The problem (for Modena) in this case is that apparently there are only 350,000 people in Australia speaking Italian at home.[7] However, the trial judge found:[8]

only a “very small minority” of English speakers in Australia would understand the meaning of the words, and that the Italian language is not “so widely spread” that the words would be generally understood as meaning “gold” and “five stars” respectively.

As a result, the majority explained at [73]:

Like “TUB HAPPY” in respect of cotton goods, “ORO” and “CINQUE STELLE” were not shown to convey a meaning or idea sufficiently tangible to anyone in Australia concerned with coffee goods as to be words having a direct reference to the character or quality of the goods.

Gageler J’s dissent

In broad terms, Gageler J, especially at [92] – [95] disagreed that the words from Clark Equipment emphasised by the majority were an additional and limiting requirement. Rather they were merely a “parenthetical reference”, a subset of the overall test which focussed:

on the extent to which the monopoly granted on registration of a trade mark would foreclose options otherwise available to rival traders acting in the ordinary course of their businesses without any desire to benefit from the applicant’s reputation.

For example, his Honour pointed out that in Clark Equipment itself, which conerned the trade mark MICHIGAN, there was no evidence that any other trader manufactured the farm machinery in question in Michigan. Indeed, as the trade mark was registered in the USA, no-one probably could.

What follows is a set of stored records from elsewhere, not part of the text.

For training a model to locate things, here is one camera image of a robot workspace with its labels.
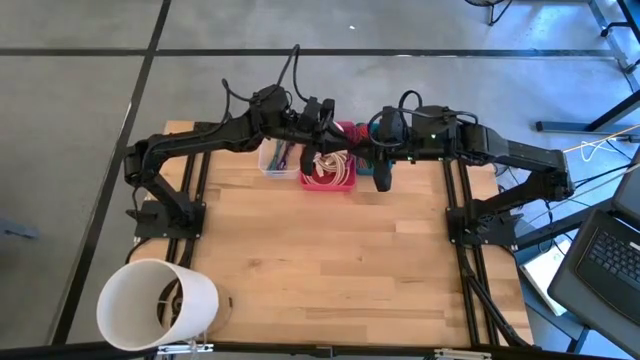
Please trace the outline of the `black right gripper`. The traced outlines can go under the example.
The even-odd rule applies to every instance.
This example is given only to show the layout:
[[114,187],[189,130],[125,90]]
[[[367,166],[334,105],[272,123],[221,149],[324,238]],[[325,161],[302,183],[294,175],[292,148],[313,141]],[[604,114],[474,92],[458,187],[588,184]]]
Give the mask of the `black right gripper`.
[[374,183],[378,192],[388,192],[392,184],[391,165],[394,164],[394,154],[400,150],[400,146],[373,145],[372,164],[374,168]]

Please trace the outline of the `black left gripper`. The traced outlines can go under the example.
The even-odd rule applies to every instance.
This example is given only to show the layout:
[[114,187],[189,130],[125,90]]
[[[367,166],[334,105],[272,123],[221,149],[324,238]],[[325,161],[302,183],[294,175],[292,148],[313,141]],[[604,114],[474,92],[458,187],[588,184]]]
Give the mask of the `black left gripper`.
[[313,174],[317,151],[333,153],[350,148],[350,141],[346,134],[335,126],[329,128],[318,126],[295,127],[293,141],[305,146],[302,148],[299,158],[300,173],[304,175]]

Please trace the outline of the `teal plastic bin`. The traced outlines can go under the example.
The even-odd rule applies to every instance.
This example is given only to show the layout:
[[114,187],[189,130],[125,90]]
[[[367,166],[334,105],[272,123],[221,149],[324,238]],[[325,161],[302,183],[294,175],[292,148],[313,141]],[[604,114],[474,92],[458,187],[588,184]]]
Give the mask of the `teal plastic bin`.
[[[367,125],[365,123],[356,123],[356,133],[360,140],[366,140],[368,138]],[[357,157],[356,172],[361,176],[372,176],[374,173],[374,168],[370,161],[361,157]]]

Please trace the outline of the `pink plastic bin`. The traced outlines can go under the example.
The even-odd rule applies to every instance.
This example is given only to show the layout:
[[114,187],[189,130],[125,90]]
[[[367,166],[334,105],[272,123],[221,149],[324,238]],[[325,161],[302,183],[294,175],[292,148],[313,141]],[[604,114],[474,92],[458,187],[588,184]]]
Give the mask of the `pink plastic bin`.
[[315,155],[312,175],[299,175],[304,190],[327,192],[350,192],[356,185],[355,157],[346,150],[327,155]]

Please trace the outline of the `clear plastic bin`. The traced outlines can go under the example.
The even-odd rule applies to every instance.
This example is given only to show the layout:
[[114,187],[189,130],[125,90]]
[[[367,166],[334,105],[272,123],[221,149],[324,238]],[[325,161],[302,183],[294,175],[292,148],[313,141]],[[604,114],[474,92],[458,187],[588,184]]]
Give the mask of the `clear plastic bin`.
[[268,177],[295,179],[300,172],[302,146],[293,142],[266,139],[259,147],[258,168]]

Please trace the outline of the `white plastic cylinder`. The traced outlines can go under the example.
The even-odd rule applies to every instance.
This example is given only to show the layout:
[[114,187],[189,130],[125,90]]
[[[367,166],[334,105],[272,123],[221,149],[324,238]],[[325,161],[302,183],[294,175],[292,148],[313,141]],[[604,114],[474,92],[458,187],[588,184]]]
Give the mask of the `white plastic cylinder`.
[[[181,285],[181,310],[173,325],[158,319],[162,291]],[[117,270],[104,285],[96,307],[103,338],[125,351],[141,351],[196,337],[219,310],[218,289],[207,276],[158,259],[142,259]]]

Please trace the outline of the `black desk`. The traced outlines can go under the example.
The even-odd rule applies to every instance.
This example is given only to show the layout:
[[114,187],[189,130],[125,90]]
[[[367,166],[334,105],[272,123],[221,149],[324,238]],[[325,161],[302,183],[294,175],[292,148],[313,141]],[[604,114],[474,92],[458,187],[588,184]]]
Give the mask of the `black desk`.
[[627,115],[640,108],[640,90],[635,91],[620,103],[612,107],[596,120],[590,123],[538,121],[535,129],[538,132],[554,133],[582,133],[582,134],[607,134],[612,135],[621,132],[624,127],[617,125]]

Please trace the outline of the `white flat box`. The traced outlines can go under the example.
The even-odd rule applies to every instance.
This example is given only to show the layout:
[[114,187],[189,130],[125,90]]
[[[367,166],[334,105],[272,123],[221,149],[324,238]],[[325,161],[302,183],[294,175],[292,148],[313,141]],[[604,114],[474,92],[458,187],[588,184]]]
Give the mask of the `white flat box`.
[[564,239],[556,242],[546,252],[529,257],[522,256],[518,260],[524,276],[555,316],[564,315],[567,309],[552,299],[548,290],[570,246],[571,241]]

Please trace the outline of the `dark grey laptop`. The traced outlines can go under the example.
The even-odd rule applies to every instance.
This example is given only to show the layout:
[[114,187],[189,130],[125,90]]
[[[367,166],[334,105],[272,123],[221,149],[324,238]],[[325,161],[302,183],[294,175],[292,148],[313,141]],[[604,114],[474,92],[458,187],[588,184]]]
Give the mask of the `dark grey laptop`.
[[640,360],[640,160],[624,172],[611,208],[581,223],[548,294]]

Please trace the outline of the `black aluminium table frame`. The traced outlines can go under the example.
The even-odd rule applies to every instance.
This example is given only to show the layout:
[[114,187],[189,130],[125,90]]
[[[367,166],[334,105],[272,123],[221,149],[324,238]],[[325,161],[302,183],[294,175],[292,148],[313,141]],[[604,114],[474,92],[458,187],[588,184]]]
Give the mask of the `black aluminium table frame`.
[[268,177],[257,153],[213,153],[205,224],[192,268],[231,297],[217,351],[424,356],[489,339],[466,317],[445,211],[461,193],[456,167],[397,164],[380,193],[368,177],[347,192]]

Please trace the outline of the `silver metal bracket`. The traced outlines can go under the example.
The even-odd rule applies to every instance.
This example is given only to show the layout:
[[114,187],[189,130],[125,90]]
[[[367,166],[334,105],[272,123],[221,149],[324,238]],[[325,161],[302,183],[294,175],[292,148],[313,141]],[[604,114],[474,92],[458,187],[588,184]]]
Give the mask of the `silver metal bracket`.
[[214,345],[212,343],[186,343],[186,344],[170,344],[162,345],[157,349],[158,355],[179,355],[179,354],[191,354],[198,355],[202,353],[211,353],[214,351]]
[[434,360],[493,360],[491,353],[476,352],[470,350],[458,350],[450,348],[436,349]]

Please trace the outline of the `grey desk leg frame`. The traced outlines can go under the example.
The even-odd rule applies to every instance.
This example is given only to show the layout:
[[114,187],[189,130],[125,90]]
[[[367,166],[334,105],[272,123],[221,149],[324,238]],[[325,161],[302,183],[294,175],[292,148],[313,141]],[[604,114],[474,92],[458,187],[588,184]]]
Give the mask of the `grey desk leg frame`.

Extraordinary or just a decision on its facts

Given the trial judge’s finding of fact, one could argue that this case is just a decision on its facts.

That overlooks the important difference in principle on how one tests inherent adaptation to distinguish between the majority and Gageler J. It is also hard to resist an impression that Gageler J’s approach adopted a broader or more “multicultural” perspective.

One consequence of the decision is that Caffe Molinari’s products, which had been imported into Australia since 1996 / 1997 have been found to infringe so many years after the event even though Cantarella’s trade marks were registered after the infringing conduct commenced.[9] Of course, as s 124 and s 44 illustrate, an assiduous infringer cannot gazump a trade mark owner.

Another “oddity”: Cantarella accepted that it could not stop Modena using QUALITA ORO, presumably because it is descriptive?

Further, by 2011, the evidence showed dozens of other traders in Australia using Oro or D’oro to identify their coffee products. These included Lavazza Qualità Oro, Caffè Incas Oro, Coffee Mio Brazil Oro …. A number of these uses appear to have predated Cantarella’s registrations. There were also one or two Five Stars or 5 Stelle and, of course, hundreds of businesses have Five Star in their names.[10]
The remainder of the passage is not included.